──────── Data for the task ────────

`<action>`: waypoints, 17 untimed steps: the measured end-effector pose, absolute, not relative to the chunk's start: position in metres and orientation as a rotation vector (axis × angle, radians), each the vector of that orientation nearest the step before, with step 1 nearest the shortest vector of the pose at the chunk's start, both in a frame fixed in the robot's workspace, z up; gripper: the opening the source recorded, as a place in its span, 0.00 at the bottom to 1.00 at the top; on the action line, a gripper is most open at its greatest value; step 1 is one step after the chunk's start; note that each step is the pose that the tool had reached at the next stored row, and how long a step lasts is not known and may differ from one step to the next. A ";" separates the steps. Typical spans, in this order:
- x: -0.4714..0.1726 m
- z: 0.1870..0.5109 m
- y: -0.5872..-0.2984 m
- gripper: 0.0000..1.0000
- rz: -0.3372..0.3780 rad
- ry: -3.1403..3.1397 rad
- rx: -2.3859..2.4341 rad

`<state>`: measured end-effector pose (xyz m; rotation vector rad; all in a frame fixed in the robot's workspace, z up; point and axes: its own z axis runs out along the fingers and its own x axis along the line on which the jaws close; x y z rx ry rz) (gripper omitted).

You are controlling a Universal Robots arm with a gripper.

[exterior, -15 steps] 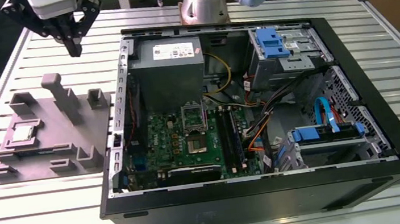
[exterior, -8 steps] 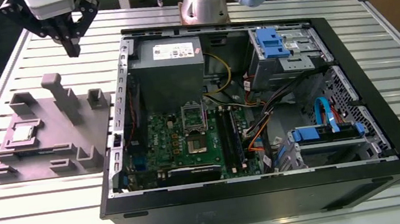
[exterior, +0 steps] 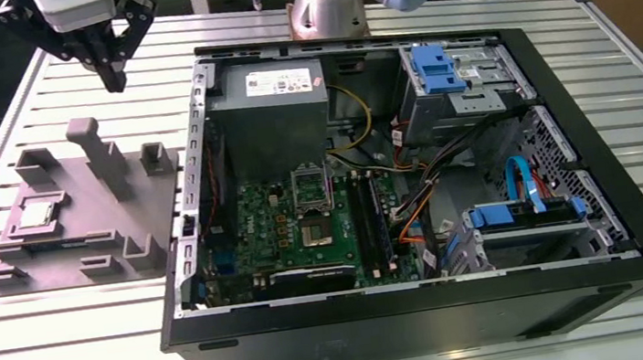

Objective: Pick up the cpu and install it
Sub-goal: 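Reach for the cpu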

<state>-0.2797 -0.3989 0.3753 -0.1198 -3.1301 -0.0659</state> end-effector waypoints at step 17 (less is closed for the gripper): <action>-0.289 0.375 -0.399 0.10 -0.066 -3.130 -0.120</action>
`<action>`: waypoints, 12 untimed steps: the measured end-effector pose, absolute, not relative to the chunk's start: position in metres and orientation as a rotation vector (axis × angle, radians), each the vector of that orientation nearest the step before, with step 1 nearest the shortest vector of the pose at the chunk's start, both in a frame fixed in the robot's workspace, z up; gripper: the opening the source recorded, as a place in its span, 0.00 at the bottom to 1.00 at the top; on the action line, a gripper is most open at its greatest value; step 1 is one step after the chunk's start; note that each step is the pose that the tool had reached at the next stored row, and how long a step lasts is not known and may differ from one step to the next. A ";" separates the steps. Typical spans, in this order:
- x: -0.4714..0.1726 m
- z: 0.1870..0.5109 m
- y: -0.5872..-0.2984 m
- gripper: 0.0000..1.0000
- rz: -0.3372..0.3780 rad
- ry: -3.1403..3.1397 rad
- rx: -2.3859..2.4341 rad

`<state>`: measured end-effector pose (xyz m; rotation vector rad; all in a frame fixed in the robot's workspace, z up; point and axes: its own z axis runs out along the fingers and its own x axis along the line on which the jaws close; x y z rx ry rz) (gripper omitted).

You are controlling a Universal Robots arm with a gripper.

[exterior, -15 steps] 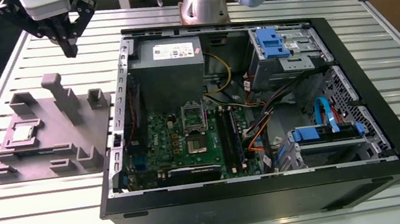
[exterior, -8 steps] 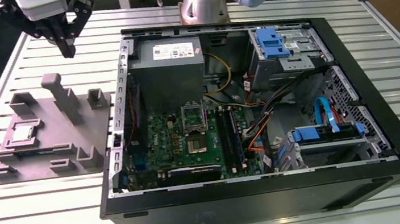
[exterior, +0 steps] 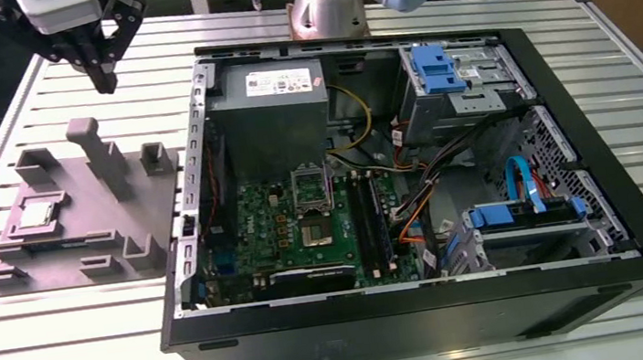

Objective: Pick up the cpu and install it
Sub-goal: 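Reach for the cpu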

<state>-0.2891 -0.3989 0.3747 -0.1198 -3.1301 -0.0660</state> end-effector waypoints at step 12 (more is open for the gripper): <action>-0.295 0.374 -0.399 0.10 -0.066 -3.130 -0.120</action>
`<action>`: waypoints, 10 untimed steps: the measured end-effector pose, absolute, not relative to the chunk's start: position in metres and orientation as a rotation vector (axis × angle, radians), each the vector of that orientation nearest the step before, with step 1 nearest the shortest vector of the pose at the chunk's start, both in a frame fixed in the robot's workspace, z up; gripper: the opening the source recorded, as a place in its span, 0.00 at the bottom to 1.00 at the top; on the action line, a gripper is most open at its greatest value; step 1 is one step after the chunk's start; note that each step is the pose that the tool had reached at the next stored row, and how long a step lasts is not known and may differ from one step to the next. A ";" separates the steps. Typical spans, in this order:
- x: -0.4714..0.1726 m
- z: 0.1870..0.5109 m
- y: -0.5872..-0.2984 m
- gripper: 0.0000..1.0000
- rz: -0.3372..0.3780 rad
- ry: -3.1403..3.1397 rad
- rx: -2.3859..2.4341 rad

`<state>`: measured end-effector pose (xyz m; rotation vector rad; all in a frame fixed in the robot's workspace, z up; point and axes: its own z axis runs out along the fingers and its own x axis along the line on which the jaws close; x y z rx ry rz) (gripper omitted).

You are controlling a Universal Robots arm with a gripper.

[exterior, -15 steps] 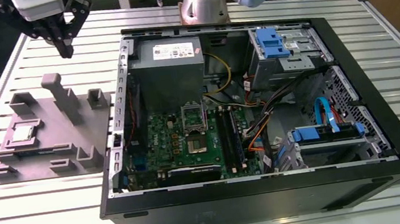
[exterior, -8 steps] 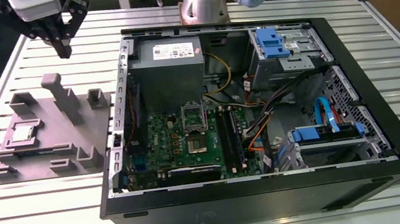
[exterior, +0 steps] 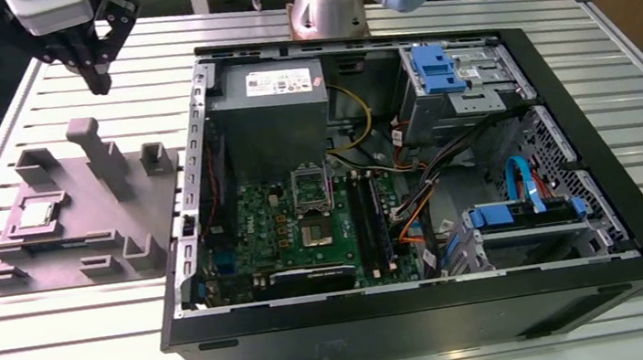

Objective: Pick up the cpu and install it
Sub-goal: 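Reach for the cpu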

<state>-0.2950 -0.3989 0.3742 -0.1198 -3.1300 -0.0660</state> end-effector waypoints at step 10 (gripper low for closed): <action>-0.300 0.374 -0.399 0.10 -0.066 -3.130 -0.120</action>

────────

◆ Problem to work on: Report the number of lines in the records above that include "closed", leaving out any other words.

◆ Result for this task: 2